THE TASK: Check each line of the data for "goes", and copy the ones that have it.

[[ DATA EXCERPTS, beginning ]]

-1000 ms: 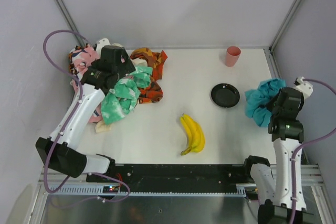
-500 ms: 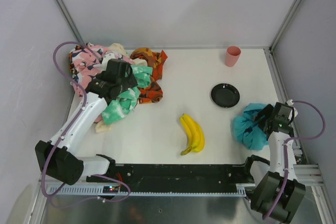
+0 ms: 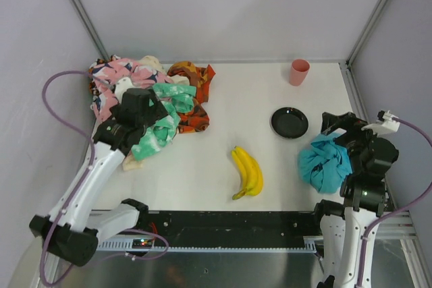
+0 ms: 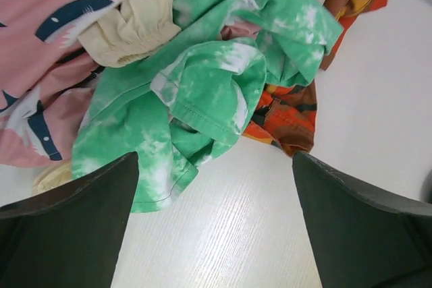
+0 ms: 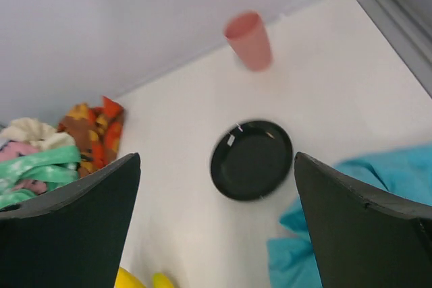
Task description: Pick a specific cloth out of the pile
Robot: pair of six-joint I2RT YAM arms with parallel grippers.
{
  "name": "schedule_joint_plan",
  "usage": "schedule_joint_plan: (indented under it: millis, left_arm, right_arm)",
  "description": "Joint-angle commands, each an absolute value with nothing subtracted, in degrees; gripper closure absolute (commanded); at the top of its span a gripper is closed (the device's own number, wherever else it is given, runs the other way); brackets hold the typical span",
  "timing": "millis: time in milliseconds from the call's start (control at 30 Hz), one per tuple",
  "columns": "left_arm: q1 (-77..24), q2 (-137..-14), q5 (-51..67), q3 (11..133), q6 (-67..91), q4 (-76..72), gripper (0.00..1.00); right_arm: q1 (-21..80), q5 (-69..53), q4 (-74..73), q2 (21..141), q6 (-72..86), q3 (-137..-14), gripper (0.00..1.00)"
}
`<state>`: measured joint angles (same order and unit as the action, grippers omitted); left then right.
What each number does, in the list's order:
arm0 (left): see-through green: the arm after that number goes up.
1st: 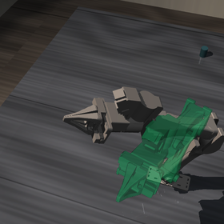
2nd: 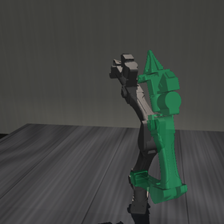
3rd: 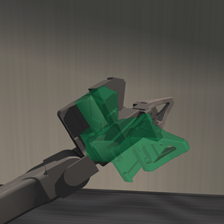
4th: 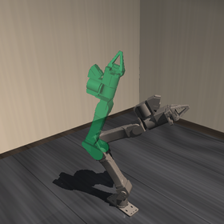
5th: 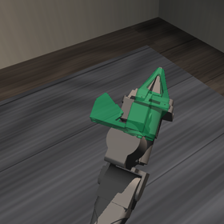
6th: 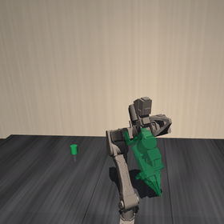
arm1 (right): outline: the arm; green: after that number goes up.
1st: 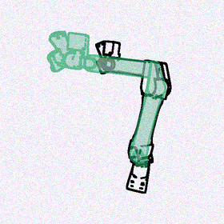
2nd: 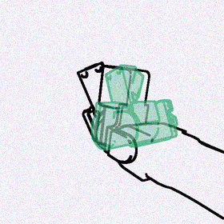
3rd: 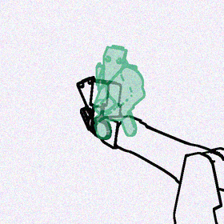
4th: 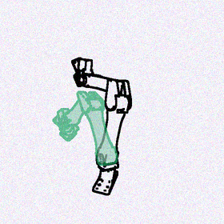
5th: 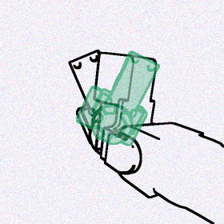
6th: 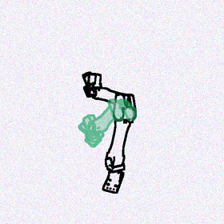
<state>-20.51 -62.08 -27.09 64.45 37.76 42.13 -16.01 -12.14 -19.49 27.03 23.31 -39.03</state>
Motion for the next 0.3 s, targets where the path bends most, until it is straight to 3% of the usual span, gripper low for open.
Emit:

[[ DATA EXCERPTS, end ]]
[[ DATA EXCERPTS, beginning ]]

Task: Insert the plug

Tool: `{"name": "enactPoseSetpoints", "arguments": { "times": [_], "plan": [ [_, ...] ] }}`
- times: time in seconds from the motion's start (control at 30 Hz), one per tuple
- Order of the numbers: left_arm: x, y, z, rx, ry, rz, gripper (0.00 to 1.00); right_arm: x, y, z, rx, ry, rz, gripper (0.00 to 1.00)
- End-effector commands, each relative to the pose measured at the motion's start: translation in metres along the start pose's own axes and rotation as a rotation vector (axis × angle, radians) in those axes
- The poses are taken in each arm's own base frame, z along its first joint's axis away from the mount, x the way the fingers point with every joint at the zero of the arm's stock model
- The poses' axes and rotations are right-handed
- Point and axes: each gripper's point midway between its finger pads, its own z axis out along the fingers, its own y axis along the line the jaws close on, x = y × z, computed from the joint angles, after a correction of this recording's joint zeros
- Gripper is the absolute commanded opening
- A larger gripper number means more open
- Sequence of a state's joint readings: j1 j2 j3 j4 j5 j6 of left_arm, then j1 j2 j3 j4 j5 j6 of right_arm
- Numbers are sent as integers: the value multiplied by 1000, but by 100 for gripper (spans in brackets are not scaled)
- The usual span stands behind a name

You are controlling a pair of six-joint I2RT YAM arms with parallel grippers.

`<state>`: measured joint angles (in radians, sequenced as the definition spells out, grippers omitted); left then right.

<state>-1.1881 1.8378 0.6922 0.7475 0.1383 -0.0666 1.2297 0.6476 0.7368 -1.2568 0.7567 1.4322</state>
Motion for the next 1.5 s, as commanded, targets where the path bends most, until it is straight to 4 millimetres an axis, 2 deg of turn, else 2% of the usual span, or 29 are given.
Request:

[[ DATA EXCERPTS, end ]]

SOLUTION TO THIS EXERCISE:
arm0 (left): see-through green: the arm after that number goes up.
arm1 (right): outline: the arm; green: after that number goes up.

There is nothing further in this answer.